### [Exercise details]
Set down exactly the lines of the listing below that begin at the one containing "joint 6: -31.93" and end at the last line, both included.

*** Dataset content Section Begins ***

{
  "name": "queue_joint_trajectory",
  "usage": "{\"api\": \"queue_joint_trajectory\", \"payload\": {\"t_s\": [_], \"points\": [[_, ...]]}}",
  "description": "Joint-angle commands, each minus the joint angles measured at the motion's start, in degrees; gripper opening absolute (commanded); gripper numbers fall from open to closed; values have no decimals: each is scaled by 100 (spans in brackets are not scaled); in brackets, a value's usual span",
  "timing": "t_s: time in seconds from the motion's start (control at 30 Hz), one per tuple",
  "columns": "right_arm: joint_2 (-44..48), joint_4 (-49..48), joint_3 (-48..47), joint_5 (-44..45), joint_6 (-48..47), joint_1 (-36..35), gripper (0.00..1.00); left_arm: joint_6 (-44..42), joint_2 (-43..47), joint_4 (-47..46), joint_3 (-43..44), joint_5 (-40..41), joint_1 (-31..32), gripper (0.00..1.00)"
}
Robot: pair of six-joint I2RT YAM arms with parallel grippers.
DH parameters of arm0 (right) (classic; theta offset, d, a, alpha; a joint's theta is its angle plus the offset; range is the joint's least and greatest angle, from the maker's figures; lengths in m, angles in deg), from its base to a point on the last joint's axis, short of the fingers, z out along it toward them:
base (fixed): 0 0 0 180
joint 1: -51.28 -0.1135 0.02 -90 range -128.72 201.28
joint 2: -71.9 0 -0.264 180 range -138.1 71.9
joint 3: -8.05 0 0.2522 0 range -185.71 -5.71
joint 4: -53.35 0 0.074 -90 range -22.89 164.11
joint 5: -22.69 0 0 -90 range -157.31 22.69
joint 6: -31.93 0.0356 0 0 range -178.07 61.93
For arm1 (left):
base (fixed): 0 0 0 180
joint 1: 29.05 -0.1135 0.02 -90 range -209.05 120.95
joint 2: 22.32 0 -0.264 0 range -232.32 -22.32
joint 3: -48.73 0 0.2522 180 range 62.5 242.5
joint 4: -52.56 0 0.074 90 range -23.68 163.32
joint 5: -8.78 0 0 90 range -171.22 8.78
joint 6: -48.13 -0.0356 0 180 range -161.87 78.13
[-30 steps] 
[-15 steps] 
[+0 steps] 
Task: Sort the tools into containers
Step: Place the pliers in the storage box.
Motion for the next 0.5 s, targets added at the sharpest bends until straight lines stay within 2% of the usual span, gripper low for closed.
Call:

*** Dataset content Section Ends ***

### [Response box]
joint 6: -31.93 0.0356 0 0 range -178.07 61.93
For arm1 (left):
base (fixed): 0 0 0 180
joint 1: 29.05 -0.1135 0.02 -90 range -209.05 120.95
joint 2: 22.32 0 -0.264 0 range -232.32 -22.32
joint 3: -48.73 0 0.2522 180 range 62.5 242.5
joint 4: -52.56 0 0.074 90 range -23.68 163.32
joint 5: -8.78 0 0 90 range -171.22 8.78
joint 6: -48.13 -0.0356 0 180 range -161.87 78.13
[-30 steps] 
[-15 steps] 
[+0 steps] 
Task: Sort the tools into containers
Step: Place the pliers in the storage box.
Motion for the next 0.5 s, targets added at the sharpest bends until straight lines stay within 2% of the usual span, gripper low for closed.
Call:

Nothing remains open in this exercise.